Your goal
An exact copy of the listing below is required, minus its pictures.

Data block
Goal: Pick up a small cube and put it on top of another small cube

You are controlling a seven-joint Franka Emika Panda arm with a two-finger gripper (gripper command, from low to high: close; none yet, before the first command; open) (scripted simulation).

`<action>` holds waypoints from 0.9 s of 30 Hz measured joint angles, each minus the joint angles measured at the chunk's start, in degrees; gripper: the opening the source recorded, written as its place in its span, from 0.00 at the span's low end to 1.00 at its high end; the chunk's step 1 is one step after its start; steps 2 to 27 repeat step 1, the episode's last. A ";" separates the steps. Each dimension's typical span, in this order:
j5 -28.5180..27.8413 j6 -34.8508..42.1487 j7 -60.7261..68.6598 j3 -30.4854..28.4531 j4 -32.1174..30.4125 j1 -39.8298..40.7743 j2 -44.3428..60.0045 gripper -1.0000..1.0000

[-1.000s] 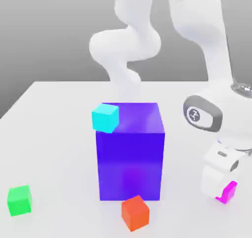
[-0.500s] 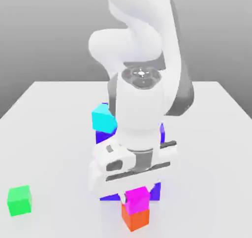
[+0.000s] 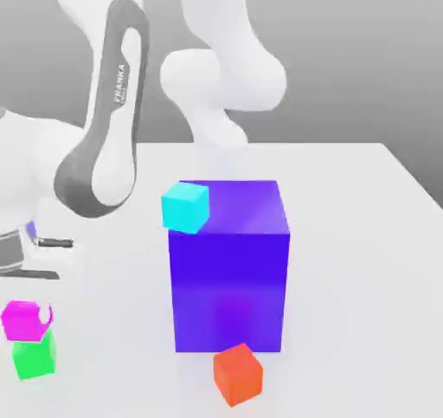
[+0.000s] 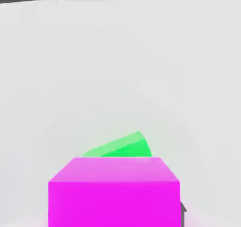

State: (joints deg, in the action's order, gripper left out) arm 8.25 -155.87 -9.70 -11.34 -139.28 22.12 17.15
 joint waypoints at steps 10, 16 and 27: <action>0.00 0.00 0.00 0.00 0.00 0.00 0.00 1.00; 0.00 0.00 0.00 0.00 0.00 0.00 0.00 1.00; 0.00 0.00 0.00 0.00 0.00 0.00 0.00 1.00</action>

The answer
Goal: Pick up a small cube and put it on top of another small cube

You are controlling a seven-joint Franka Emika Panda arm with a two-finger gripper (gripper command, from low to high: close; none yet, before the first command; open) (scripted simulation).

`<action>` holds waypoints from 0.9 s of 30 Hz measured joint angles, each minus the joint angles measured at the chunk's start, in degrees; gripper: the opening the source recorded, written as its place in its span, from 0.00 at the span's low end to 1.00 at its high end; the chunk's step 1 is one step after its start; steps 2 to 27 repeat step 1, the episode's last. A ";" separates the steps. Each dimension's typical span, in this order:
j5 -28.5180..27.8413 j6 -34.8508..42.1487 j7 -60.7261..68.6598 j3 -30.4854..28.4531 j4 -32.1174..30.4125 j1 -39.8298..40.7743 j2 -44.3428..60.0045 gripper -1.0000..1.0000

[-1.000s] 
[-0.500s] 
[+0.000s] 
[+0.000s] 

State: (joints deg, in the action's order, gripper left out) arm 8.25 -155.87 -9.70 -11.34 -139.28 22.12 17.15
 joint waypoints at steps 10, 16 and 27: <action>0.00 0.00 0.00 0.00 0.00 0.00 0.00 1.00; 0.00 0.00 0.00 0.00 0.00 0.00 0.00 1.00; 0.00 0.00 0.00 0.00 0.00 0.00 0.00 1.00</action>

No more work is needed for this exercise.